The Federal Communications Commission has asked Apple and Google to remove TikTok from their app stores because of its "pattern of surreptitious data practices," reports TechCrunch.
FCC Commissioner Brendan Carr is said to have written to Apple and Google on Tuesday to make the request, which comes after a BuzzFeed News report last week claimed TikTok staff in China have had access to U.S. users' data despite statements made by the company suggesting otherwise.
"As you know TikTok is an app that is available to millions of Americans through your app stores, and it collects vast troves of sensitive data about those US users. TikTok is owned by Beijing-based ByteDance — an organization that is beholden to the Communist Party of China and required by the Chinese law to comply with PRC's surveillance demands," Carr said in a letter addressed to Sundar Pichai and Tim Cook.
"It is clear that TikTok poses an unacceptable national security risk due to its extensive data harvesting being combined with Beijing's apparently unchecked access to that sensitive data."
TikTok has historically responded to data privacy concerns by promising that the data of users in the United States is stored in the U.S., rather than China, where the app's parent company ByteDance is located. However, according to BuzzFeed News, TikTok staff in China had access to U.S. user data up until January 2022. The claim contradicts testimony given by a TikTok executive under sworn oath in an October 2021 Senate hearing that a "world-renowned, US-based security team" decides who gets access to U.S. users' data.
TikTok responded to the report by announcing that it is moving all U.S. users' data to Oracle servers situated in the country. The company said it uses its own U.S. and Singapore-based servers for backup, but in future it expects to "delete U.S. users' private data from our own data centers and fully pivot to Oracle cloud servers located in the U.S."
"We're also making operational changes in line with this work – including the new department we recently established, with US-based leadership, to solely manage US user data for TikTok," the company added.
TikTok's user data practices have been a point of controversy for several years now, and former U.S. President Donald Trump signed several executive orders banning apps tied to China during his time in office.
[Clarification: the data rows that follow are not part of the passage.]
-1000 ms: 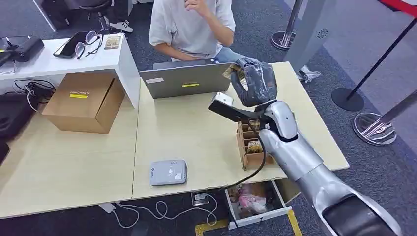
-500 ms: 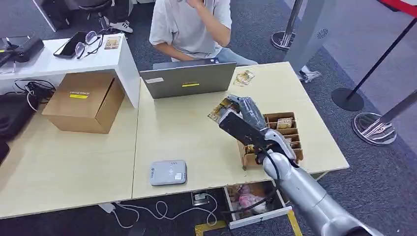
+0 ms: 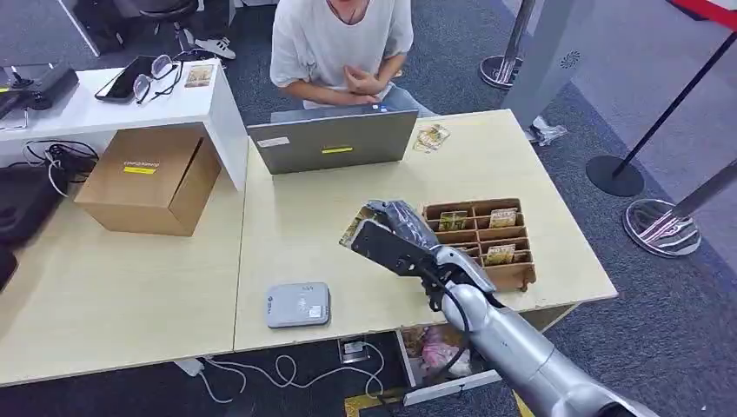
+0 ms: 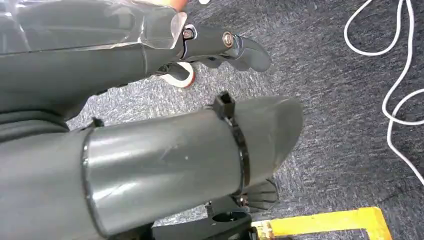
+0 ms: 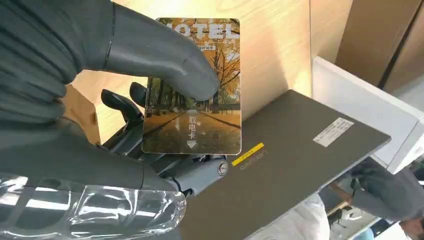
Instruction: Pass the card to the sensor for recognition and then transmit it.
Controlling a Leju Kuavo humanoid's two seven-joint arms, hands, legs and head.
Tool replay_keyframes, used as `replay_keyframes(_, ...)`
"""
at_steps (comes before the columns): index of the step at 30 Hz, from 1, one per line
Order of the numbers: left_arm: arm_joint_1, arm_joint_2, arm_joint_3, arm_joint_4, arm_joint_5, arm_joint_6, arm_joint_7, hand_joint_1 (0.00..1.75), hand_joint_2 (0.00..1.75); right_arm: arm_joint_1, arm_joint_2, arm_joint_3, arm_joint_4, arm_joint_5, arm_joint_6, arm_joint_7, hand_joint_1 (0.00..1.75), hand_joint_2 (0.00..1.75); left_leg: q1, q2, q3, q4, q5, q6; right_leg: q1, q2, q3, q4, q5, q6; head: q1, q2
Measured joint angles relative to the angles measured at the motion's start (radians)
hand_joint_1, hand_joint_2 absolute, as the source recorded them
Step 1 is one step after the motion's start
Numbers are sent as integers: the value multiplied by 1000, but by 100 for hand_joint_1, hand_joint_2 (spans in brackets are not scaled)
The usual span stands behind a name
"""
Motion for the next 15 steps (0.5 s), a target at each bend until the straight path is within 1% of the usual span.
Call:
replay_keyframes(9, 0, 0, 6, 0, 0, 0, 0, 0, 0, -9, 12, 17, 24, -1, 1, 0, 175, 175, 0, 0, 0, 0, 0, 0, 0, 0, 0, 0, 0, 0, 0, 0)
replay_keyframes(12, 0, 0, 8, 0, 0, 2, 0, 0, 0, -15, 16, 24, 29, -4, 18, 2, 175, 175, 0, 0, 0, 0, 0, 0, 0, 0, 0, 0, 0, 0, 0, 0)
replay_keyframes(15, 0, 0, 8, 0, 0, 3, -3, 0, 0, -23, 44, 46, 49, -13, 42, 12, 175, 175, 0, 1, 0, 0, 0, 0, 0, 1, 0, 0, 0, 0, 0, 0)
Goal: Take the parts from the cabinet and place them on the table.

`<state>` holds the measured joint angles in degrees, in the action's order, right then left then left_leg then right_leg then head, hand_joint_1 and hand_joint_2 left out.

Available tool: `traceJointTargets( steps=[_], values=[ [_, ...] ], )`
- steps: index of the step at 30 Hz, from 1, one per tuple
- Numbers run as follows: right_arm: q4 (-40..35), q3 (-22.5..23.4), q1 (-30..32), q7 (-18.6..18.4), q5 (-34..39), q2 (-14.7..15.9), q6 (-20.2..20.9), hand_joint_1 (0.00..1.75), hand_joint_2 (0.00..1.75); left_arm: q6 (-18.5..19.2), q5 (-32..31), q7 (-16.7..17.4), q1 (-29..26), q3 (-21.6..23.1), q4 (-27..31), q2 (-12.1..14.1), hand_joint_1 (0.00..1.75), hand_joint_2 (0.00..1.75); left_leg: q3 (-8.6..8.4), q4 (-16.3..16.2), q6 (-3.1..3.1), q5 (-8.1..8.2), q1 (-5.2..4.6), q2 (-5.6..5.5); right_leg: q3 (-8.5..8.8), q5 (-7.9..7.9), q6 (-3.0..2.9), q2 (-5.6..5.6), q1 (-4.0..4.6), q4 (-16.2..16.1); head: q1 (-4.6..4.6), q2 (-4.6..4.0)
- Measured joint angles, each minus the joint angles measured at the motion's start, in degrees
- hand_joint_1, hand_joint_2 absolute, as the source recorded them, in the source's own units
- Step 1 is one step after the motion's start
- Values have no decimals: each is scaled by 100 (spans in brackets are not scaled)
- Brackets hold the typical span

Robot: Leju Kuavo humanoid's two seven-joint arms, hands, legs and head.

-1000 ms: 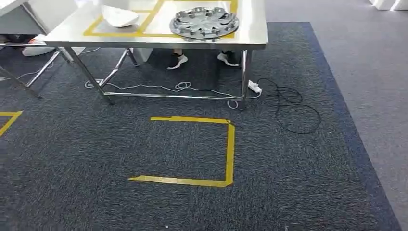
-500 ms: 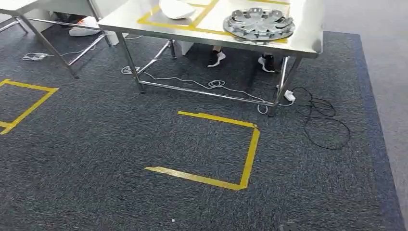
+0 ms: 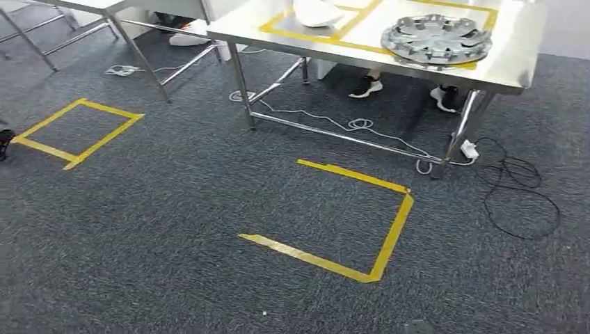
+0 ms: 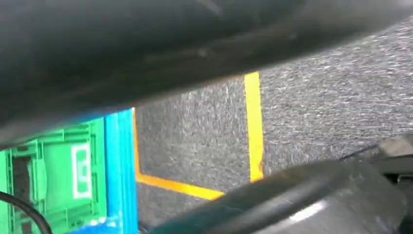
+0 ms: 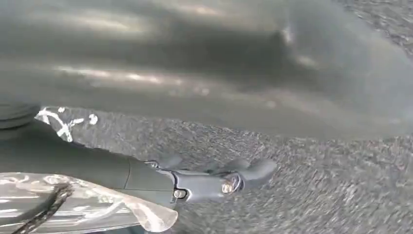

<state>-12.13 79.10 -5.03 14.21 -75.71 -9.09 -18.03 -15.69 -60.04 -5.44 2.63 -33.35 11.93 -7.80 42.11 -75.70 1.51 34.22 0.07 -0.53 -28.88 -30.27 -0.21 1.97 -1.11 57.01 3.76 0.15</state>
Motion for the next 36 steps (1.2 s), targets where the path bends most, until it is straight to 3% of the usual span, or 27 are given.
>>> traceJointTargets(
  steps=[1,3,4,5,6,8,10,12,14,15,16,17,19,20,21,23,25,26,27,28,30,31,32,33,34,35,36],
  values=[
    [0,-2,-3,0,-6,0,-2,0,0,2,0,2,-12,-15,0,2,0,0,3,-26,16,-58,29,13,3,-6,3,80,-1,0,0,0],
    [2,-11,-21,0,-9,-7,-9,0,0,2,-2,0,-29,-46,0,13,0,0,-372,655,26,-470,59,63,24,-24,25,211,-2,0,0,0],
    [2,-22,-29,0,-15,-9,-9,0,0,0,-4,-4,-26,-50,0,24,0,0,-669,1201,14,-705,58,159,49,-41,43,269,-5,0,0,0],
    [2,-37,-34,2,-26,-13,-22,0,0,0,-7,-9,-18,-55,0,26,0,0,-923,1685,-6,-803,43,397,76,-62,74,326,-1,0,-2,0],
    [2,-44,-35,2,-31,-11,-37,0,0,0,-7,-11,8,-61,0,26,0,0,-970,1780,-54,-719,-32,455,54,-97,131,373,49,18,-13,0],
    [2,-52,-48,0,-44,-13,-70,0,0,0,-9,-15,15,-79,0,24,0,0,-945,1759,-135,-706,-32,346,63,-117,191,479,45,-18,-2,0],
    [2,-77,-79,-18,-66,-22,-87,0,0,0,-9,-13,-24,-87,0,26,0,0,-961,1814,-221,-736,-25,220,185,-127,263,574,38,-46,-11,0],
    [2,-107,-87,-31,-96,-22,-96,0,0,7,-13,-13,-20,-94,0,37,0,0,-958,1845,-311,-777,5,125,-30,-425,277,17,0,340,35,0],
    [0,-136,-54,-37,-101,-22,-98,0,0,13,-20,-13,16,-94,0,26,0,0,-944,1845,-337,-773,-7,-19,-505,-856,275,-166,1,1315,44,0],
    [2,-138,-40,-39,-98,-22,-96,0,0,13,-26,-13,11,-94,0,22,0,0,-945,1843,-342,-771,-20,-101,-737,-970,276,-187,9,1731,48,0],
    [2,-140,-32,-39,-96,-22,-90,0,0,11,-39,-13,7,-94,0,17,0,0,-954,1843,-343,-770,-30,-185,-852,-921,270,-190,9,1872,41,0],
    [2,-140,-26,-37,-94,-22,-85,0,0,9,-48,-11,0,-94,0,13,0,0,-965,1840,-342,-769,-38,-271,-827,-718,256,-192,9,1707,44,0],
    [0,-140,-27,-33,-90,-22,-79,0,0,7,-53,0,2,-94,0,7,0,0,-990,1832,-335,-764,-45,-439,-472,-129,221,-276,7,795,44,0],
    [0,-142,-26,-31,-85,-17,-70,0,0,4,-61,2,4,-94,0,-9,0,0,-988,1828,-322,-756,-36,-515,-258,124,190,-528,2,249,55,0],
    [0,-140,-31,-31,-70,4,-59,0,0,-7,-72,4,12,-94,0,-29,0,0,-958,1798,-295,-750,-55,-578,-211,45,166,-864,-24,114,41,0],
    [0,-142,-23,-33,-39,4,-13,0,0,-22,-112,24,28,-94,0,-48,0,0,-897,1796,-220,-776,0,-713,-137,48,165,-758,8,57,57,0],
    [0,-142,-17,-33,-9,20,17,0,0,-46,-127,39,-1,-94,0,-81,0,0,-865,1820,-134,-817,5,-866,-109,81,114,-626,4,23,48,0],
    [0,-140,-21,-33,-7,26,31,0,0,-61,-144,39,-8,-94,0,-83,0,0,-868,1763,-131,-761,3,-734,-64,111,81,-499,-37,-37,61,0],
    [-2,-140,-20,-33,-4,42,31,0,0,-92,-160,46,-3,-94,0,-111,0,0,-762,1533,-91,-594,-30,-333,-27,106,49,-427,-30,-72,8,0],
    [-2,-142,0,-41,-2,52,33,0,0,-100,-166,52,14,-94,0,-129,0,0,-576,1142,-49,-380,-14,-136,-10,97,37,-322,-24,-74,-11,0],
    [-2,-140,27,-63,0,59,28,0,0,-109,-175,57,38,-94,0,-157,0,0,-130,232,9,-9,36,-6,17,60,22,-101,-8,-71,-7,0],
    [-2,-140,29,-72,2,66,26,0,0,-109,-184,63,34,-94,0,-166,0,0,-18,9,33,16,56,7,26,48,32,-16,-7,-69,-7,0],
    [-2,-140,24,-74,4,70,26,0,0,-109,-186,81,18,-94,0,-177,0,0,-65,93,52,-120,81,21,47,28,37,69,-10,-69,-11,0],
    [-2,-140,18,-74,4,70,26,0,0,-109,-195,90,6,-94,0,-184,0,0,-214,393,62,-327,99,43,70,12,48,132,-13,-69,-9,0],
    [-2,-140,15,-74,4,72,26,0,0,-111,-208,92,4,-94,0,-184,0,0,-510,960,62,-621,109,104,113,-16,68,199,-18,-69,-9,0],
    [-2,-140,13,-74,4,72,26,0,0,-114,-210,94,8,-94,0,-186,0,0,-790,1494,52,-849,107,243,158,-47,100,260,-20,-69,-11,0],
    [-7,-140,15,-74,4,85,24,0,0,-111,-210,94,20,-92,0,-201,0,0,-936,1735,31,-763,43,548,132,-83,152,305,10,-73,-15,0]
  ],
)
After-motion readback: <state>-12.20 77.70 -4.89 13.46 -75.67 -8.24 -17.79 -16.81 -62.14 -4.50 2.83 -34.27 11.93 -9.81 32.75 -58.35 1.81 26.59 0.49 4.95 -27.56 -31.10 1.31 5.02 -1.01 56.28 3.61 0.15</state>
In the most high profile order, Trump sought a ban of the short-form video app TikTok in 2020.
However, Trump's bans were never enforced after several court orders blocked the restrictions, despite claims by the Trump administration that the apps posed a risk to national security.
In June 2021, President Joe Biden revoked the executive orders that Trump issued in August, which attempted to force ByteDance to divest TikTok to a U.S. company, along with another one that targeted several other messaging and financial transaction apps including Alipay and WeChat Pay. Instead, the Biden administration has said it is taking an "evidence-based approach" when reviewing the security concerns posed by apps.
Biden's executive order states that the collecting of data from Americans "threatens to provide foreign adversaries with access to that information," and directs the Commerce Department to continually evaluate any transactions that "pose an undue risk of catastrophic effects on the security or resiliency of the critical infrastructure or digital economy of the United States."